*** PROVIDED RECORDS ***

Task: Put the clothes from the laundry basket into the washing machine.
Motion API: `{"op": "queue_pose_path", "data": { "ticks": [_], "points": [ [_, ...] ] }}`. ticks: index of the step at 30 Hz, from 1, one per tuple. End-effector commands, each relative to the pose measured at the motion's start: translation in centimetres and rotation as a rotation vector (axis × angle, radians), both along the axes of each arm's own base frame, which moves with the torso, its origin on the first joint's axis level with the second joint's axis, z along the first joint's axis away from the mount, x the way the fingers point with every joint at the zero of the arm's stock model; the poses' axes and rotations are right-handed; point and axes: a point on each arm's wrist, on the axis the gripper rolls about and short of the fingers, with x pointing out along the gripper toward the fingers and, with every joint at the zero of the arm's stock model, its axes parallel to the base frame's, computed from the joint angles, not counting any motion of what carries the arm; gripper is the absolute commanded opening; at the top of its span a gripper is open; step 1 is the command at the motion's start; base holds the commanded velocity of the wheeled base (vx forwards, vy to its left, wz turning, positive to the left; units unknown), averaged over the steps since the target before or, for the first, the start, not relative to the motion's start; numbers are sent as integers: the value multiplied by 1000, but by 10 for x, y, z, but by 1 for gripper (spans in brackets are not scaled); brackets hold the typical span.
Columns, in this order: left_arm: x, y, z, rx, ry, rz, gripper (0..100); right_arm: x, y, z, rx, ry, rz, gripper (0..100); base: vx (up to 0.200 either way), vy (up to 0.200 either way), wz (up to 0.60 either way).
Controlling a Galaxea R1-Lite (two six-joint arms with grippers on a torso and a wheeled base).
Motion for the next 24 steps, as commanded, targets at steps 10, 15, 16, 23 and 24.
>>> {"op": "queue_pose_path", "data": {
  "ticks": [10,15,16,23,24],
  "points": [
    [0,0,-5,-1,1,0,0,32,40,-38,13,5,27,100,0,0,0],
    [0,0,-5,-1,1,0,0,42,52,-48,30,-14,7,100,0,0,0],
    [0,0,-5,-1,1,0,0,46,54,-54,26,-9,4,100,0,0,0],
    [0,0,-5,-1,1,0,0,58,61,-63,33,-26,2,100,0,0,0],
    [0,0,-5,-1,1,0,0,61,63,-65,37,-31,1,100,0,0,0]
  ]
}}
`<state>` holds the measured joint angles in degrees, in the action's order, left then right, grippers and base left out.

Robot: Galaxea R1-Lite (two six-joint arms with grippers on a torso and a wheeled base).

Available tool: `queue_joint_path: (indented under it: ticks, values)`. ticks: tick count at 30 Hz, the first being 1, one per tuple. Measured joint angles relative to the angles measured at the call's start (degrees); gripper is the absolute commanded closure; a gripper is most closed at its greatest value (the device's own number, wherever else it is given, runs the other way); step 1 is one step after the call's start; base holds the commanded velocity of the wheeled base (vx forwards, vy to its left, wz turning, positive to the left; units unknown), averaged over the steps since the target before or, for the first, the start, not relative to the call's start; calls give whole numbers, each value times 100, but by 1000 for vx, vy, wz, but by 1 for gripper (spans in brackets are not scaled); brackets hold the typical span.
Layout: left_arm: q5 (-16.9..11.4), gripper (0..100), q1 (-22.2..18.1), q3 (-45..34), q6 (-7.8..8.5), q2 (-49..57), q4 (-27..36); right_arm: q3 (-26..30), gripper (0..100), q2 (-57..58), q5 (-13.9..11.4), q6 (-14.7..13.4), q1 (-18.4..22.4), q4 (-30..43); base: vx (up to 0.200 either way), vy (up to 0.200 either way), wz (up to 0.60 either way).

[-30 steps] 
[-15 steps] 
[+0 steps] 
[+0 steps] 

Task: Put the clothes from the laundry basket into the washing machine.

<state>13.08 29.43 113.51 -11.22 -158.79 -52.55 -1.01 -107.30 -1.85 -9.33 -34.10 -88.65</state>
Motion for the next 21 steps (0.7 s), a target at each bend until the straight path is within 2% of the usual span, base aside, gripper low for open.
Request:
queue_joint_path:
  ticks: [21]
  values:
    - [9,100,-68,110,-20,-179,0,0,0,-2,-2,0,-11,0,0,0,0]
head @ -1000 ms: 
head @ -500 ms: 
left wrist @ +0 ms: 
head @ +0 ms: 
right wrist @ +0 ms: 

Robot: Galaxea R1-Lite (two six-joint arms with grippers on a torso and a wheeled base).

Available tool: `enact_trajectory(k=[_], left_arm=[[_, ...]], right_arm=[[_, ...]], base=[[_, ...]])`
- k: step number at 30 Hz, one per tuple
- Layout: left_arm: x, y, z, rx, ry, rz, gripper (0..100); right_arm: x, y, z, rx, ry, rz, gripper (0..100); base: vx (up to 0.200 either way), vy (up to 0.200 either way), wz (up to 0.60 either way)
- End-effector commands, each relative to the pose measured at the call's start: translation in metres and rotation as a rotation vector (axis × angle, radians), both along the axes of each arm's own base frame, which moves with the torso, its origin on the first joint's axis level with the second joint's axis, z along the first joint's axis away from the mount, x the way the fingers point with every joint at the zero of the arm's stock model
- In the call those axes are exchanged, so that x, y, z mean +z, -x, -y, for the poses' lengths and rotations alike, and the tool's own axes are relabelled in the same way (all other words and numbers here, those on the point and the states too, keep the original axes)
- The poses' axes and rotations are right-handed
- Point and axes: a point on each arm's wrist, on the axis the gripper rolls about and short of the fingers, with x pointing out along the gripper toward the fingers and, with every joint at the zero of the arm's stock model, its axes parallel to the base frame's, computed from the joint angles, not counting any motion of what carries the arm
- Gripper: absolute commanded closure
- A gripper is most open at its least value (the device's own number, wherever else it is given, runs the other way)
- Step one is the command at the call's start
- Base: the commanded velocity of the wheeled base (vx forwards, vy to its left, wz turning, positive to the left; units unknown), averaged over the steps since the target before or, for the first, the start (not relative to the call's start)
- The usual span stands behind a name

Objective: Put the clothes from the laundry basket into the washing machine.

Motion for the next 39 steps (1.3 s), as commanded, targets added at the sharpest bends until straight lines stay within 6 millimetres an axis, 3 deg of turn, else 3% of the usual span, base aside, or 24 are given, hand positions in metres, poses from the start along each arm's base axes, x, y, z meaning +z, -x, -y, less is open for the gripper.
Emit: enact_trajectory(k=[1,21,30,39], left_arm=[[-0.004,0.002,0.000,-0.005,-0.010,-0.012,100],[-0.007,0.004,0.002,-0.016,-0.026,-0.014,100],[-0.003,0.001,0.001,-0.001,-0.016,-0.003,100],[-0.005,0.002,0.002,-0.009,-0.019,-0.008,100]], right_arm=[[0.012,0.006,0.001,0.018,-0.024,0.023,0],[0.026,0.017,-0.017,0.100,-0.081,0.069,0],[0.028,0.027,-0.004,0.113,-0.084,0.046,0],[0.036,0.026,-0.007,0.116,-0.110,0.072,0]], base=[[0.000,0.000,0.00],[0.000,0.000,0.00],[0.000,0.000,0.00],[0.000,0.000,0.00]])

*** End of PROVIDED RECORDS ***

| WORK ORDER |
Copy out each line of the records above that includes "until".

| TASK SOLUTION |
Motion for the next 21 steps (0.7 s), a target at each bend until the straight path is within 2% of the usual span, base aside, gripper low for open.
Motion for the next 39 steps (1.3 s), as commanded, targets added at the sharpest bends until straight lines stay within 6 millimetres an axis, 3 deg of turn, else 3% of the usual span, base aside, or 24 are given, hand positions in metres, poses from the start along each arm's base axes, x, y, z meaning +z, -x, -y, less is open for the gripper.

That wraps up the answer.